If we wanted to use lu decomposition from scipy (which may be faster than slogdet for some matrices), we could write the following function:

def log_determinant(a):
    """ compute log determinant using either scipy LU or numpy slogdet"""
    try:
        import scipy as s
        LU, P = s.linalg.lu_factor(a)
        answer= np.log(np.abs(LU.diagonal())).sum()
    except ImportError:
        wn.warn('No scipy, using numpy instead.')
        sgn, ld = np.linalg.slogdet(a)
        answer= sgn*ld
    return answer

This conjoined implementation embeds the exception-handling logic of the import alongside of the function itself. This pattern:

  • Pays the compilation cost of import scipy exactly once when the function is first run
  • Has a try/except cost every time when run, if scipy is unavailable
  • Warns the user what they're getting, if it's not what we might hope it should be.

I think this pattern is exceptionally risky for a few reasons.

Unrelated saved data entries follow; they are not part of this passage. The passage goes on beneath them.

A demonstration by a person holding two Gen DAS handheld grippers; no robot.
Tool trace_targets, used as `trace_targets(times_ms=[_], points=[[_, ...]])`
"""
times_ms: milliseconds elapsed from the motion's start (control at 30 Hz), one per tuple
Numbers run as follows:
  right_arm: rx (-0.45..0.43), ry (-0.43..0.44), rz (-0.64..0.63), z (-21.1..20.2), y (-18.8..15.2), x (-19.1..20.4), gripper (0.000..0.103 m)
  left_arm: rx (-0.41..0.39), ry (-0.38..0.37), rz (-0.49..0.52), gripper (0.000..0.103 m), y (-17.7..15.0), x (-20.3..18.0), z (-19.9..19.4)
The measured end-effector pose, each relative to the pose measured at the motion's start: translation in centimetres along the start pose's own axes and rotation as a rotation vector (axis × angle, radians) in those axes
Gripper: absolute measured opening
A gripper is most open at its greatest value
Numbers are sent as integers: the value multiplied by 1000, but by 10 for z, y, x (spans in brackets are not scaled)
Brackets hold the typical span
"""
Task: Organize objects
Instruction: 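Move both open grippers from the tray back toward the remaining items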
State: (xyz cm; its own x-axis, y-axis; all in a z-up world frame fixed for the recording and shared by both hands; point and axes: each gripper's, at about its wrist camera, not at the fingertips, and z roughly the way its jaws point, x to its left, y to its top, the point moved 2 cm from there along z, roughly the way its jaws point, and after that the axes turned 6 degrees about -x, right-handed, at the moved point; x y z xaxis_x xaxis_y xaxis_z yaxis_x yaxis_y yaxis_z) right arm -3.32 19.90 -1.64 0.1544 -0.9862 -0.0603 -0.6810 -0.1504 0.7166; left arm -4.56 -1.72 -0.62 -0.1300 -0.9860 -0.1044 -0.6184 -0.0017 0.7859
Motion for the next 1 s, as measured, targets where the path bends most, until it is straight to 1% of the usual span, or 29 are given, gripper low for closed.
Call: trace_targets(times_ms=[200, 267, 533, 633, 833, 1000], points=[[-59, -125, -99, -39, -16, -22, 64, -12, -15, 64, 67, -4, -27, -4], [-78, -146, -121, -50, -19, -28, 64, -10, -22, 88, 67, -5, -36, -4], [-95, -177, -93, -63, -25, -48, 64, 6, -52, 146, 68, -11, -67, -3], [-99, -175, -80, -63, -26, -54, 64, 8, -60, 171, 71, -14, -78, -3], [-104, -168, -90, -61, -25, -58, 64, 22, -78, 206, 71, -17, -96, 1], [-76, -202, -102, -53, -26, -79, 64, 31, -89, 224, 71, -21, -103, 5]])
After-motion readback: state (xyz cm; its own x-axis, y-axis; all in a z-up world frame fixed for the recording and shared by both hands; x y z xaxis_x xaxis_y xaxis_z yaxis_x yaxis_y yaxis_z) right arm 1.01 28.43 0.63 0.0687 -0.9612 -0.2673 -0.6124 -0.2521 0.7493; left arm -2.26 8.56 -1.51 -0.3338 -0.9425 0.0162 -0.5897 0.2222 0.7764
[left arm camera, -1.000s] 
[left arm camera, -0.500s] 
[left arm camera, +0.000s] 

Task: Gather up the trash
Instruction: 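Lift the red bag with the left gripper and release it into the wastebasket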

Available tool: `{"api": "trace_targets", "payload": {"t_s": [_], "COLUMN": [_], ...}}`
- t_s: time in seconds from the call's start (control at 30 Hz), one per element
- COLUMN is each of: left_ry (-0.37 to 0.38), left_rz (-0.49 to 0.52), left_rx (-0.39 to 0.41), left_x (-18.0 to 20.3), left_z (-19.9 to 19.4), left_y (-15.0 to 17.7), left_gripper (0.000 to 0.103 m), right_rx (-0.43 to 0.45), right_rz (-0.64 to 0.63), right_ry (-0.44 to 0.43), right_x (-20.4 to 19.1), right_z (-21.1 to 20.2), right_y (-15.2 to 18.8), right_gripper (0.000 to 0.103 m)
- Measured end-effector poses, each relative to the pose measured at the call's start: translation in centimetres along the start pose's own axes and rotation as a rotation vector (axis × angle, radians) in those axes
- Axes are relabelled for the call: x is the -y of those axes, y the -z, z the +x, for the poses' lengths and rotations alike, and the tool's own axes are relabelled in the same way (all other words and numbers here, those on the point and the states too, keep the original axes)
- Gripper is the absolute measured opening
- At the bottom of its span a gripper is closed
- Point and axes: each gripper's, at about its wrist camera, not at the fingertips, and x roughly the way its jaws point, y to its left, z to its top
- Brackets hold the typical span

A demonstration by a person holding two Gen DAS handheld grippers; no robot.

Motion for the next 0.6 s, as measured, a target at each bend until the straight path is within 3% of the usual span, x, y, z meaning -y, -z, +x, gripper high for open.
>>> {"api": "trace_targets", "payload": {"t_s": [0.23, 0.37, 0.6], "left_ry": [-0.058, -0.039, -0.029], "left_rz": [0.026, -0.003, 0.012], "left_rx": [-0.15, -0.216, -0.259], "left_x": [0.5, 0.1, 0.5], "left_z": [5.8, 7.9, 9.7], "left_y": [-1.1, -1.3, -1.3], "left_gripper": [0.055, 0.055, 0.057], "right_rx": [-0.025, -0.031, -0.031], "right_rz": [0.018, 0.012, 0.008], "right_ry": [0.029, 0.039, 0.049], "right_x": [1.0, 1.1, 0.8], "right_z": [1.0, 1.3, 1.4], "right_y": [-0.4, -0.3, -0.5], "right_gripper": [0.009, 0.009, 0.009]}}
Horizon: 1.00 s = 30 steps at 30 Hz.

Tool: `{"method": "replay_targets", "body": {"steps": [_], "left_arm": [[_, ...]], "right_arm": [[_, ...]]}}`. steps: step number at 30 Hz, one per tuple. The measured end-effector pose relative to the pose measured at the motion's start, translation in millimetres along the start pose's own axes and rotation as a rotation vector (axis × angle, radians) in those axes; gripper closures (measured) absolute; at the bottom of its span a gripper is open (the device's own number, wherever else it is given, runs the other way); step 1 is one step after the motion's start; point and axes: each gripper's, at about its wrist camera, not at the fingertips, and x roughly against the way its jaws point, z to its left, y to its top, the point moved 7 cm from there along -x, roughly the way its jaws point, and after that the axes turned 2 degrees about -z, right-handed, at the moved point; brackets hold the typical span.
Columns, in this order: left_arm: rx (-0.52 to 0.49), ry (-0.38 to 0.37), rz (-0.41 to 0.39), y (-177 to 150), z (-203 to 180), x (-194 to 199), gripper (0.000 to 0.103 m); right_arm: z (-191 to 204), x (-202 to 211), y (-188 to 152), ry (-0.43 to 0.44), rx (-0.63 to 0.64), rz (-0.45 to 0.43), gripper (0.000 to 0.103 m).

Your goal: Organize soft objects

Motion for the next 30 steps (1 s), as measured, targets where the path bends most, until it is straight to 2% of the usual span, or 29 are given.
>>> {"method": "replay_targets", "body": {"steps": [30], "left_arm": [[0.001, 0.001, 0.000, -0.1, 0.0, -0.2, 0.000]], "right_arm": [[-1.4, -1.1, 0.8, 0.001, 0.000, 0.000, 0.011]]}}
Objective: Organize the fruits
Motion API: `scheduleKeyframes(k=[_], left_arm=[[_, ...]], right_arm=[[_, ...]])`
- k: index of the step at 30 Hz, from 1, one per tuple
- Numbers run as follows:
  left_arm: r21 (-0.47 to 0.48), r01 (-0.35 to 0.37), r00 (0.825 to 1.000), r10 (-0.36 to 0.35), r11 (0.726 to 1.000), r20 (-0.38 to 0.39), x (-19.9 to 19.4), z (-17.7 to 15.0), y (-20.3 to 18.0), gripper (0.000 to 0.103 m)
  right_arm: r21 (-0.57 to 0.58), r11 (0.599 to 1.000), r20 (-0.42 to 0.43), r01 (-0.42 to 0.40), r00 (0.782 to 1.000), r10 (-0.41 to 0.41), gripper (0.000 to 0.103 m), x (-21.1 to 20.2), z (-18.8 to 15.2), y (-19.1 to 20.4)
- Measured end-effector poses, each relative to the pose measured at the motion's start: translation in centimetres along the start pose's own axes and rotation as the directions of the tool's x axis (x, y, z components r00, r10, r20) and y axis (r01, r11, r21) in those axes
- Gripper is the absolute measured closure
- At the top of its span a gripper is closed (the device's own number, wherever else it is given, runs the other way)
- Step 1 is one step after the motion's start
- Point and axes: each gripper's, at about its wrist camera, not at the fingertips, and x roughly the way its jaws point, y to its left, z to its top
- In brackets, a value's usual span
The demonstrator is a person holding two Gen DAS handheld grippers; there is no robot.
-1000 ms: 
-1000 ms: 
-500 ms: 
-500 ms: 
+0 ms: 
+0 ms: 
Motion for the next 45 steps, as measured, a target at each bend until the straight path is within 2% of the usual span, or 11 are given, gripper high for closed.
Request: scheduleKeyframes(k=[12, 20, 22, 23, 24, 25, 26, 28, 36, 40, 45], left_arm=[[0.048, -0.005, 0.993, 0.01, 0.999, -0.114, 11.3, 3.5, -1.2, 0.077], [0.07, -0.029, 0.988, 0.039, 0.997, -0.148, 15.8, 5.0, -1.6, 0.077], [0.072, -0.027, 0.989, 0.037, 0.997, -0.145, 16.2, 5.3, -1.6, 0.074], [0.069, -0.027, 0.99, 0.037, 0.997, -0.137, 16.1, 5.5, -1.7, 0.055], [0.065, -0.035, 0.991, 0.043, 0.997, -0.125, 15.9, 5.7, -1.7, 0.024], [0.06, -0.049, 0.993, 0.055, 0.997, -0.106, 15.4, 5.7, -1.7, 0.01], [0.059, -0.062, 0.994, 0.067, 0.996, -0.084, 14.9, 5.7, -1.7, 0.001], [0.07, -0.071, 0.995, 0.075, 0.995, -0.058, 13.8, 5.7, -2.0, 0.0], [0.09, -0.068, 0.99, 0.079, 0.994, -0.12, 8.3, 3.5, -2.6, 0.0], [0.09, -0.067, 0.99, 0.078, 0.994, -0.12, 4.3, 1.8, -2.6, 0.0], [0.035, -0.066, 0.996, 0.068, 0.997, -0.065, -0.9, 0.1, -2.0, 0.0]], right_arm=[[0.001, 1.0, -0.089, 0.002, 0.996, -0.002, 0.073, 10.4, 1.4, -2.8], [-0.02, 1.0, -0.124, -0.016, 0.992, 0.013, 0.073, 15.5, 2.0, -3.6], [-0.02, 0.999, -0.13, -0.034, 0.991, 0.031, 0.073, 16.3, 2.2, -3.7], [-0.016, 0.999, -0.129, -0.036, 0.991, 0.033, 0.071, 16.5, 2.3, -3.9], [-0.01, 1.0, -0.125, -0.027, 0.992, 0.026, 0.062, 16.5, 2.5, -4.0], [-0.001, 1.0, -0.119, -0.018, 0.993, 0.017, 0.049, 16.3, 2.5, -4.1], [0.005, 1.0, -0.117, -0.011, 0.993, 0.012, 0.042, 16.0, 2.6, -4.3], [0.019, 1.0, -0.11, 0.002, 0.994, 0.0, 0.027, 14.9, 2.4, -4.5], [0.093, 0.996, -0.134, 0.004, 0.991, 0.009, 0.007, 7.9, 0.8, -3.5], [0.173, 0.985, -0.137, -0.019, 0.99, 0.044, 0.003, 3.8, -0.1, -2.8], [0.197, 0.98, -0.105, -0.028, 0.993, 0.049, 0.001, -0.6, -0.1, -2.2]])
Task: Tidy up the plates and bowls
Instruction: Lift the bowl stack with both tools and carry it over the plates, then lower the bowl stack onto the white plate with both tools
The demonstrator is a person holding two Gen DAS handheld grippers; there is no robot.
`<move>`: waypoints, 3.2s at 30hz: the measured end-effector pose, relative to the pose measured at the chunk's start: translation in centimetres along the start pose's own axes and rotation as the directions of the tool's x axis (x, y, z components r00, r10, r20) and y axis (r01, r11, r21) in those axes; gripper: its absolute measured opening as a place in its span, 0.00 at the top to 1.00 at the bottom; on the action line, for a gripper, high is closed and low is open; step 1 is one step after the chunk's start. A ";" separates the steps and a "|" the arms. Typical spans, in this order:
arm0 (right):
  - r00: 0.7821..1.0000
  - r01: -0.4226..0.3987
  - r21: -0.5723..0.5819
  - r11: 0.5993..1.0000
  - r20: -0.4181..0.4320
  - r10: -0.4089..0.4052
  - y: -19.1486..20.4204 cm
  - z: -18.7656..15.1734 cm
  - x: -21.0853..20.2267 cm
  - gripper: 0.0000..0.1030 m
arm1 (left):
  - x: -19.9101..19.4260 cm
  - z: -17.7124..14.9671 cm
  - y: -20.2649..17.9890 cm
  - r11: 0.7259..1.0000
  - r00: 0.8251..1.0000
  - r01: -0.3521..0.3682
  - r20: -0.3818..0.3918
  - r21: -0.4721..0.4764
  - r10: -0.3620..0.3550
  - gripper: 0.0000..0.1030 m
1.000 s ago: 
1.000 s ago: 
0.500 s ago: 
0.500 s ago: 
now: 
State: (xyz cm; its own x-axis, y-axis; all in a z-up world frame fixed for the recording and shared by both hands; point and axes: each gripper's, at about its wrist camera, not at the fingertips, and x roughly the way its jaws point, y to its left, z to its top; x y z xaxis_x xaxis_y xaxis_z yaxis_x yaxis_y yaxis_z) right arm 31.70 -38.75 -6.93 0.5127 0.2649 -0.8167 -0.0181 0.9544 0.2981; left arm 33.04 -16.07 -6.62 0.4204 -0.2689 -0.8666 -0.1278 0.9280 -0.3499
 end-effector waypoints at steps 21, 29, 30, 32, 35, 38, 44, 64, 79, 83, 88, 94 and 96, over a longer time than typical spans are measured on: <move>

  • If the return type of one implementation changes, the results can be unpredictable to troubleshoot.
  • At run time, there's no way to introspect the function and determine what implementation is being run

"Contained" implementation

We can do better.

To do so, let's "fuse" the binding at its initial import. This way, we pick the best possible implementation at the outset. We can do this by making the try/except block contain the two implementations:

try:
    import scipy
    def log_determinant(a):
        """ compute log determinant using scipy LU"""
        LU, P = s.linalg.lu_factor(a)
        return np.log(np.abs(LU.diagonal())).sum()
except ImportError:
    def log_determinant(a):
        """ compute log determinant using scipy LU"""
        sgn, ld = np.linalg.slogdet(a)
        return sgn*ld

In this case, we:

  • pay the compilation cost of import scipy exactly once when the function is first defined
  • have a try/except cost only at the definition time
  • does not explicitly warn the user what they're getting, but does document where the function comes from on inspection.

I think this pattern should be preferred to Conjoined patterns because the implementation can be better introspected and the import cost is only payed on definition, not run.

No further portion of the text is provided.